I wanted to introduce myself. My name is Jane and I was just diagnosed with ovarian cancer stage 3C. I had a bilateral hysterectomy two weeks ago. It was a nightmare. I was so sick by the time I went to the ER that they couldn't do the surgery for a week. Even then they didn't know if I would make it. I was puking a bunch of black gunk but I don't remember the whole week before the surgery because I was on morphine. They said they pumped 7 liters of stuff out of my abdomen. So I'm home now but still having awful problems with constipation and cramps. Is the fairly normal? My home health care nurse put me on a bowel regimen but it makes me get terrible cramps and diarrhea, then I don't eat and go back to the constipation. I cry all the time I am so terrified. I have to go for my first visit to the oncologist tomorrow to discuss chemo which scares me to death. I don't feel well enough to start it yet. Any advice and encouragement would be greatly appreciated.

BonnieR's picture
Posts: 1549
Joined: Jan 2004

Hello, my name is Bonnie. I had stage 3c ovarian cancer also, the cancer was everywhere - even in my liver. I was terribly sick after surgery and actually had fluid pumped from my abdomen on a regualar basis. I also had bowel problems actually had a blockage that put me in the hospital for another 2 weeks. Chemo isn't fun but it is worth it. I finished 8 doses of chemo July 17th and no signs of cancer todate. I will keep you in my prayers as I know prayers are what made the difference in my health.

Bonnie Rose

Posts: 1995
Joined: May 2003

Hi Jane, this is Monika. My heart breaks when I hear of a situation such as yours. I know what you are going through. However, I had stage 1C, total hysterectomy and chemo. I am pleased to say that it will be 4 years in March since my surgery, and 4 years in September since I completed chemo. So as your other supportive replies say, 'keep your chin up'. I will tell you that you will probably never 'feel up to' chemo. Your body is going through so much. But your doctor is wise to start immediately. Originally I wasn't going to have chemo for about 2 months after my surgery. But my doctor rethought this and my first treatment was a few weeks after the surgery. I'm glad we moved forward quickly.

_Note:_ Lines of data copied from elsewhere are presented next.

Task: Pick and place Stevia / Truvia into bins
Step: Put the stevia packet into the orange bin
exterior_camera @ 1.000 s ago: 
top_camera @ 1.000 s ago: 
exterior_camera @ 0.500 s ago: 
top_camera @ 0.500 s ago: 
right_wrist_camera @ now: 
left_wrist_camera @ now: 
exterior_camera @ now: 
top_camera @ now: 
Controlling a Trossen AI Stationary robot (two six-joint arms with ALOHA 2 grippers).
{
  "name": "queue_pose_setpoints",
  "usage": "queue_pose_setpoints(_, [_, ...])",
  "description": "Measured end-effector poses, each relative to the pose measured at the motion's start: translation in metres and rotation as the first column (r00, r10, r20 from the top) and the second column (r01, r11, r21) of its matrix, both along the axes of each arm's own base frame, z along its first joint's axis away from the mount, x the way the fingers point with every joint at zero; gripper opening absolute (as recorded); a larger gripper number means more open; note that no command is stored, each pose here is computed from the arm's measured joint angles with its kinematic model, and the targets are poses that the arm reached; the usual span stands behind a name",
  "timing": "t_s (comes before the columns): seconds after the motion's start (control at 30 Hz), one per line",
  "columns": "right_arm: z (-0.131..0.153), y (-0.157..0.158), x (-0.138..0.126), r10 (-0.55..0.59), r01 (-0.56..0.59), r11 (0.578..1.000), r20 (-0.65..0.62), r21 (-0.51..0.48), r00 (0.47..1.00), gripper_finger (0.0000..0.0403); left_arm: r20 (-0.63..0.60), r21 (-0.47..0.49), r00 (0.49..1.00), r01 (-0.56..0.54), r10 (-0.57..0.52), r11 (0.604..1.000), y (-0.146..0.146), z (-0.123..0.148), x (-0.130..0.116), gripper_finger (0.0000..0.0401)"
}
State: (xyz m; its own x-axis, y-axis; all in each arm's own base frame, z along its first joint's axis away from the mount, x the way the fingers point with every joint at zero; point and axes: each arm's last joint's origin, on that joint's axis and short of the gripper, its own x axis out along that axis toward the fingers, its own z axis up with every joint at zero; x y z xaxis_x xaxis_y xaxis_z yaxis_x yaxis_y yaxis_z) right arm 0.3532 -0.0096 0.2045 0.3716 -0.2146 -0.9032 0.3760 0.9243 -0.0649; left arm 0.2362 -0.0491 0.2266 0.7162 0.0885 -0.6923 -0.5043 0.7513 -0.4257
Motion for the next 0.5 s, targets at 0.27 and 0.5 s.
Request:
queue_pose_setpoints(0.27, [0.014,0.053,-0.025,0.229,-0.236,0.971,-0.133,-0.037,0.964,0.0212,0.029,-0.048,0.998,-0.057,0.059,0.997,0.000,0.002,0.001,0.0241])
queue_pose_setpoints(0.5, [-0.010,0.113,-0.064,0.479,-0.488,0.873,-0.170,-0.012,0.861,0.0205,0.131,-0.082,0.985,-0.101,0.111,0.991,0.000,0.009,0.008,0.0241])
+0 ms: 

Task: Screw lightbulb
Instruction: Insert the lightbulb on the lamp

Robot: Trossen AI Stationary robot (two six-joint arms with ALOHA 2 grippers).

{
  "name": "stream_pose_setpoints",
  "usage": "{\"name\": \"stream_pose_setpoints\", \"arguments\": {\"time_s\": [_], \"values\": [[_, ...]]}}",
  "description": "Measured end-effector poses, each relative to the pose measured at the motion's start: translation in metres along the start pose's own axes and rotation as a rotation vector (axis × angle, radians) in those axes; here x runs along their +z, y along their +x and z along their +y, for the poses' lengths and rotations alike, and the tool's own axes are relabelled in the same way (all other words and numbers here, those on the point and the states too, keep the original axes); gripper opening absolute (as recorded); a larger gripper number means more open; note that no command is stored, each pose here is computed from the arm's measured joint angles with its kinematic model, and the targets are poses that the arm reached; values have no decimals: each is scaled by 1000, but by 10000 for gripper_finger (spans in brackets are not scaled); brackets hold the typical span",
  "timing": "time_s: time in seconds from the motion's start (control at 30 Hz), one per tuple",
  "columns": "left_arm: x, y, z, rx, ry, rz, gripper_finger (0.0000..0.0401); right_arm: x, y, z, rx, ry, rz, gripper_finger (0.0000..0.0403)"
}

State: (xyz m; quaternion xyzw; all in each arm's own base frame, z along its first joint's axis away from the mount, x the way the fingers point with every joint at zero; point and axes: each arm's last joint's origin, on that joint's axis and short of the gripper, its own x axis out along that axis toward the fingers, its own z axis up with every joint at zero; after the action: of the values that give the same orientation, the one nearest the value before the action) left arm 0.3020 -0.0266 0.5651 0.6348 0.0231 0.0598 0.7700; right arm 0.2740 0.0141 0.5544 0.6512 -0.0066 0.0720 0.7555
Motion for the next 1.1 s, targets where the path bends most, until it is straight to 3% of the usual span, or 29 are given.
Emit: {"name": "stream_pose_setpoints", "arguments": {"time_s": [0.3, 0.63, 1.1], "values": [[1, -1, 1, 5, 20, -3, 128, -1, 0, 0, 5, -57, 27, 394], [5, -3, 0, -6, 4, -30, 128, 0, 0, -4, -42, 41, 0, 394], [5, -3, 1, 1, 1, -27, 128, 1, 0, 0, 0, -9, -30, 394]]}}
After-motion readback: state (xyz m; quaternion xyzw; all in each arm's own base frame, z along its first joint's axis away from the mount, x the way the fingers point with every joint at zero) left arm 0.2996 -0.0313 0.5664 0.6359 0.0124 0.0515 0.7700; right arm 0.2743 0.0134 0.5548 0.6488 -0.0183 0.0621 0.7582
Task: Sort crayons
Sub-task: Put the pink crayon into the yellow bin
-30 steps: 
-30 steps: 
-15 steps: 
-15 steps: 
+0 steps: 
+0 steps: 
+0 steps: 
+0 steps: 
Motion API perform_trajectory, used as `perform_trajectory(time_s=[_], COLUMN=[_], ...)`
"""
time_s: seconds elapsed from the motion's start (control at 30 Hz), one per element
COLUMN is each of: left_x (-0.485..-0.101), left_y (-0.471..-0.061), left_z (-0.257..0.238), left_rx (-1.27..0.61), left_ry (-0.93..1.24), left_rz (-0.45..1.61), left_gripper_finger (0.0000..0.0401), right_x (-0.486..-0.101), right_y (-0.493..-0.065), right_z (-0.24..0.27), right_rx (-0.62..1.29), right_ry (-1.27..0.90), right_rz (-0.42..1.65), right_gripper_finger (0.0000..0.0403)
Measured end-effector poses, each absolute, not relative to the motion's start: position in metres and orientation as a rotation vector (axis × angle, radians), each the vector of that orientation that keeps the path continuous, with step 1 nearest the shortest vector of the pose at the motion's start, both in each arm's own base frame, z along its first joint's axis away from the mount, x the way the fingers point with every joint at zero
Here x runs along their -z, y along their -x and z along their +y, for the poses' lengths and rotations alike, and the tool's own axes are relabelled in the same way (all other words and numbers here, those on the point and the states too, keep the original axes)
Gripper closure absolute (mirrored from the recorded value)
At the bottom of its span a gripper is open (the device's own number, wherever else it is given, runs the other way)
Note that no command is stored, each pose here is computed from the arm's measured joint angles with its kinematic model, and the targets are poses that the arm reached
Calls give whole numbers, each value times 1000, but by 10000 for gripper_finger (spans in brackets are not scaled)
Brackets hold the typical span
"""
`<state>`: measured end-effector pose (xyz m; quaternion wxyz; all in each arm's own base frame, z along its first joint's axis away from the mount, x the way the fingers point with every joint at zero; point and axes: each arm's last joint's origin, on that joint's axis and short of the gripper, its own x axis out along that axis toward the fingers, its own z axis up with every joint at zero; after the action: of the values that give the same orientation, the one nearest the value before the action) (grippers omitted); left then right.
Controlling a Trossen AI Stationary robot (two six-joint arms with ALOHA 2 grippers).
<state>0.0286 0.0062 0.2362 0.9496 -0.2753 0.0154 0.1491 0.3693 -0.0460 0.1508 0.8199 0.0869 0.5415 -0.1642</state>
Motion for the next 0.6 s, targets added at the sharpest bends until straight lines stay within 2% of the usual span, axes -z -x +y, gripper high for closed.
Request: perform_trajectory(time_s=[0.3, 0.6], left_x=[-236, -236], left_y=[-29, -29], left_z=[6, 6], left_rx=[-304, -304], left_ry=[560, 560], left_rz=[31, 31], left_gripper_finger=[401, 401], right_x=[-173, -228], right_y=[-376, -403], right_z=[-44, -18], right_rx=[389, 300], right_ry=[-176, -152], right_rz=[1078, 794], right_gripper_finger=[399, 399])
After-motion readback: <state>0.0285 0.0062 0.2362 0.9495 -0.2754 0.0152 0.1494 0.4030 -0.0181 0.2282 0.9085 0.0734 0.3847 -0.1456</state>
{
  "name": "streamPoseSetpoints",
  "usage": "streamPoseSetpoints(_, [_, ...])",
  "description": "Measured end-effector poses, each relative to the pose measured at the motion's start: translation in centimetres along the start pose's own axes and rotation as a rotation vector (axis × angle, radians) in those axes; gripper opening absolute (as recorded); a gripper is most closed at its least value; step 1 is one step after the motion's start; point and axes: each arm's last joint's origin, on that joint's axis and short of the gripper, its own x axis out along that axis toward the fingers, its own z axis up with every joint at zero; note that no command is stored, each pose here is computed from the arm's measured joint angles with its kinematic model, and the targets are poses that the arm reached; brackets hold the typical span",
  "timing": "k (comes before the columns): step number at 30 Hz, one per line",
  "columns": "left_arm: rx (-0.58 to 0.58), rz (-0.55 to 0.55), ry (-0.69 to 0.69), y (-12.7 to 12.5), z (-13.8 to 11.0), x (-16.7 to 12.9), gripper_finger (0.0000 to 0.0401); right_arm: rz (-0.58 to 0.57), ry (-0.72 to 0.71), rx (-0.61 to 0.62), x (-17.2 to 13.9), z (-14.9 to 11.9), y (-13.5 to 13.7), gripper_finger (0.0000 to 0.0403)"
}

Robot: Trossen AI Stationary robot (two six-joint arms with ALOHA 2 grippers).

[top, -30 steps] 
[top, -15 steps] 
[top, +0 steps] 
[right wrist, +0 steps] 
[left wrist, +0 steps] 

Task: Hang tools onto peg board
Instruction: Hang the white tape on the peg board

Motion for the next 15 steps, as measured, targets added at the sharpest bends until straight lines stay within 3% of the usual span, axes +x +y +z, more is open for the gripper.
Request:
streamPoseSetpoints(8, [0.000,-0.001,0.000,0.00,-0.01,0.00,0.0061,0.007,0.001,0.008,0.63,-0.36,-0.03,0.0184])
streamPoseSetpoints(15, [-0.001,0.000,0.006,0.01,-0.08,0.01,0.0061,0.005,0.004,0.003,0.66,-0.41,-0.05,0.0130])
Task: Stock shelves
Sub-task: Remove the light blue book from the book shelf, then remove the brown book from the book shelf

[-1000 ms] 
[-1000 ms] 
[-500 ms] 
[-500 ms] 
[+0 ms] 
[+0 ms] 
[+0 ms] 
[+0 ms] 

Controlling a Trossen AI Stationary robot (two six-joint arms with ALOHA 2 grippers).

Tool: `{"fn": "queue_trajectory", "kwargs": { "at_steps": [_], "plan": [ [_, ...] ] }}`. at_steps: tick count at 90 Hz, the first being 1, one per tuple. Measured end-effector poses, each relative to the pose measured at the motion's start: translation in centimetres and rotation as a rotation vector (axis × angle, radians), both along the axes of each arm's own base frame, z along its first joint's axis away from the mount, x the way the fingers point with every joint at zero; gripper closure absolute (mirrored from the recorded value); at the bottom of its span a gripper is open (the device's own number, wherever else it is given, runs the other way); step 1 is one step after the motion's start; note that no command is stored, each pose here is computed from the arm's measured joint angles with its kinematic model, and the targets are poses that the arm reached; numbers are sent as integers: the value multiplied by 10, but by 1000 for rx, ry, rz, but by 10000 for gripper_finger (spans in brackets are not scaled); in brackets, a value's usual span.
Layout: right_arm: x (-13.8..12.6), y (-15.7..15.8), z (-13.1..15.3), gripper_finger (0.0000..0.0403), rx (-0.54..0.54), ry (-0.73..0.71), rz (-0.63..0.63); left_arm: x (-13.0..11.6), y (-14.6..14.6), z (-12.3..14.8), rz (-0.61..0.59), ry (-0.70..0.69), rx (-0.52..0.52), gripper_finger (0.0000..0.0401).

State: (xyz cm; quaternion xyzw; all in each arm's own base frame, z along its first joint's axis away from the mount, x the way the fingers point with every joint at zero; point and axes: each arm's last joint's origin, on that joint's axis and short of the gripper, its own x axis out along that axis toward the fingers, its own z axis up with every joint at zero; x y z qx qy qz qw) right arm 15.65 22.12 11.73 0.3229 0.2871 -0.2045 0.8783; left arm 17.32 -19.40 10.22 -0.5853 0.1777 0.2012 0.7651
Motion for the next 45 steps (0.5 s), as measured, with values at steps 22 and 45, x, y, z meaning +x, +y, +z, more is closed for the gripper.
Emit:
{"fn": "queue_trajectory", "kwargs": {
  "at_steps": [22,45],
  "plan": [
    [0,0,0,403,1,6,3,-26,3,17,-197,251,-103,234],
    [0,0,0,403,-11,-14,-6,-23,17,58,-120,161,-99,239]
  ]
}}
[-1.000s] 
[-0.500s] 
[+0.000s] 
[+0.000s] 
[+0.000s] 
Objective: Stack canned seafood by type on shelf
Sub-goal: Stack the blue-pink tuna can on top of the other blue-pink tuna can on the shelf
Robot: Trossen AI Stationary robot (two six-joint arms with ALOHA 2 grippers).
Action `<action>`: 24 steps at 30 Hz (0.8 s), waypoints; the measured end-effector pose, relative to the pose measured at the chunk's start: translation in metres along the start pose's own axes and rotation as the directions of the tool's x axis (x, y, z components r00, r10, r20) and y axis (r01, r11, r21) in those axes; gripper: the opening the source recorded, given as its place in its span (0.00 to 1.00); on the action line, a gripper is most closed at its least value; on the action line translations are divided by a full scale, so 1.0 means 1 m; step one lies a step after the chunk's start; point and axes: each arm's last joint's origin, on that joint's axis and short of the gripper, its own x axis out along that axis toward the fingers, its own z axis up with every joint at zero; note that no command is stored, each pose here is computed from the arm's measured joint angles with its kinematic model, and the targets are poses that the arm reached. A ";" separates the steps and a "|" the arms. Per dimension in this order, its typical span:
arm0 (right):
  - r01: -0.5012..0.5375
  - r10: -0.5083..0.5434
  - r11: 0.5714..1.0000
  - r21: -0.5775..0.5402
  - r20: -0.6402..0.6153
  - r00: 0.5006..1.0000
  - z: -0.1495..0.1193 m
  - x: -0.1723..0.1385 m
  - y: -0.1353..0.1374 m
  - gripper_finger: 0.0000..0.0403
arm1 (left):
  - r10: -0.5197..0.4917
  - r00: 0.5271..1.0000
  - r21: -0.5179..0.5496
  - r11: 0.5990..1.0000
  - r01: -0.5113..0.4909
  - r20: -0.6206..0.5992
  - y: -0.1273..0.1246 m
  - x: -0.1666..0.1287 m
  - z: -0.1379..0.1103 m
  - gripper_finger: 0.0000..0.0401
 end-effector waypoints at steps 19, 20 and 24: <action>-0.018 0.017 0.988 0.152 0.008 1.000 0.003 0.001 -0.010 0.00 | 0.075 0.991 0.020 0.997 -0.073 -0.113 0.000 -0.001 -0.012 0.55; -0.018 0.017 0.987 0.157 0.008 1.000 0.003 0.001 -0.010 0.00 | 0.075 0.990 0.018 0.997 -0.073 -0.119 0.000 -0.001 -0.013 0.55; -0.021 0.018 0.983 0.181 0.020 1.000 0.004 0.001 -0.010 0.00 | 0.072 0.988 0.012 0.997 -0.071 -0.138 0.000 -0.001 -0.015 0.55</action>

I agree with the suggestions regarding constipation. Colace is what I used (and it will tend to get worse with chemo - be sure to drink LOTS of fluids, mostly water). But fiber is vitally important also (ground psyllium is best). You can get that at any health food store.

If you have any other questions, feel free to e-mail me. I will try to set up my account on this site today so that you can do that.

My best to you. My prayers will be with you and your family. We are ALL survivors!

Posts: 650
Joined: Mar 2003

Hi Jane,

You've come to the right place, and I hope you get some comfort here!

I had constipation after my surgery, but I suspect it was largely due to the Vicodin, which is a blessing and a curse at the same time. Please try to keep with the regimen that the nurse suggests-she wants you to feel good, too.

I was terrified of chemo, but found little to be afraid of after the first session. Just be sure to drink lots of fluids the day before to get your veins plumped up-it really helps! I always felt well enough to drive myself to and from the treatments, and only "felt" the effects starting a couple of days after each treatment, and then it was just feeling tired. I would say, out of all the things I had done to me, that the chemo treatments were fairly innocuous.

I had ovarian stage 1C and uterine stage 1B, and had spent a week in a local hospital with a pulmonary embolism before going to a bigger hospital for my surgery.

It's all scary, but don't be afraid to admit it, and I hope you'll not be so afraid of the chemo! I'm sure you could find someone who has had the experience in your hometown who would be willing to tell you about it, if you wanted to talk to them. Perhaps the American Cancer Society could help, or you might jump into the chat room and see if you could start a discussion about it.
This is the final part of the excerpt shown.